Так, кажется, обошлось. Может быть, мы доползем до перерыва — и уж там-то я оторву мерзавцу голову. За невнимательность, за пропущенные веревки и ловушки, за то, что его предупреждали. За все.
Джастина оглядывает аудиторию, насколько это возможно без риска свернуть шею. Жалко, скорпиона нашего корпоративного не видно без зеркальца — сидит в ложе прямо позади и много выше. Вообще, с ее места хорошо виден левый профиль Амаргона, анфас Фрезингер и правый профиль мирно дремлющего дедушки Матье. А все остальное — увы, не разглядишь, полутемный зал с подиума воспринимается преимущественно на звук. Одуванчику ее вообще не видно, если не развернуться, а кресло не крутится. Добрая, гостеприимная планировка.
— Господин Лим, — звучит милый, почти детский голосок с галерки. — Скажите, а вы не удивились, когда ваш друг Максим Щербина посвятил вас в тонкости своего приватного телефонного разговора?
— Нет, совершенно не удивился, сеньора. Потому что он меня не посвящал ни в какие тонкости. Максиму позвонили при мне. Он поначалу, кажется, собирался нырнуть к себе… только потом как-то оцепенел — и, по-моему, вообще забыл, что я тут сижу и слушаю. А слух у меня, как вы наверное знаете, очень хороший. Но я все равно сначала решил, что я чего-то не понял, потому и решил разобраться. А предсказать, что я сделаю, после того как разберусь, сеньора, мог разве что пророк.
Под пристальным взглядом устрашающей прокурорши — или кто она там, — его несло много дальше, чем хотелось бы.
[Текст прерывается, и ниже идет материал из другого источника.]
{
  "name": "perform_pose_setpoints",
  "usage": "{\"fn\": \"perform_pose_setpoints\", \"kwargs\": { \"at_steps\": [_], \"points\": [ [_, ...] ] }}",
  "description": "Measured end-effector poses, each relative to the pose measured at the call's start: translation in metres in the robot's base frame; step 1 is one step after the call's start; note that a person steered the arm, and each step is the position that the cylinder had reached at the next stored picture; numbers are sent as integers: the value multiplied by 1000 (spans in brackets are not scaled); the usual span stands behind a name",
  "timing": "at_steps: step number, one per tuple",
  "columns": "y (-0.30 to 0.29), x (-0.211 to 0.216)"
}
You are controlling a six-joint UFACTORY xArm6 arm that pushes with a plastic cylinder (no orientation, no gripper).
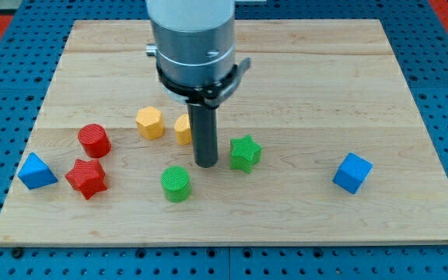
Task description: Push the green circle towards the blue cube
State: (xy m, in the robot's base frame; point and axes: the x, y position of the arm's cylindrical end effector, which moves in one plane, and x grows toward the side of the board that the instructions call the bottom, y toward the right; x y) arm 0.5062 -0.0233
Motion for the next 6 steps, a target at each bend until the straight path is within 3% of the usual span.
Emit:
{"fn": "perform_pose_setpoints", "kwargs": {
  "at_steps": [2,3,4,6],
  "points": [
    [-50,-4],
    [-91,15],
    [-84,38],
    [66,49]
  ]
}}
Он ощущал отторжение аудитории всеми чувствительными волосками на шкуре. Не тот стиль, не та форма. Наверное. Пресвятая Дева, ну кто бы заранее сказал, что все это будет настолькоотличаться от привычной уже работы?.. Само пространство, этот огромный купол, как в соборе на картинках, эти уходящие ввысь ряды-ступени. Колизей с крышей, вот что это такое: и размеры, и суть происходящего. Нужно было подчинить аудиторию, взять ее в кулак, распустить на ленточки и заплести — но куда там. Шансов не больше, чем у быка на песке.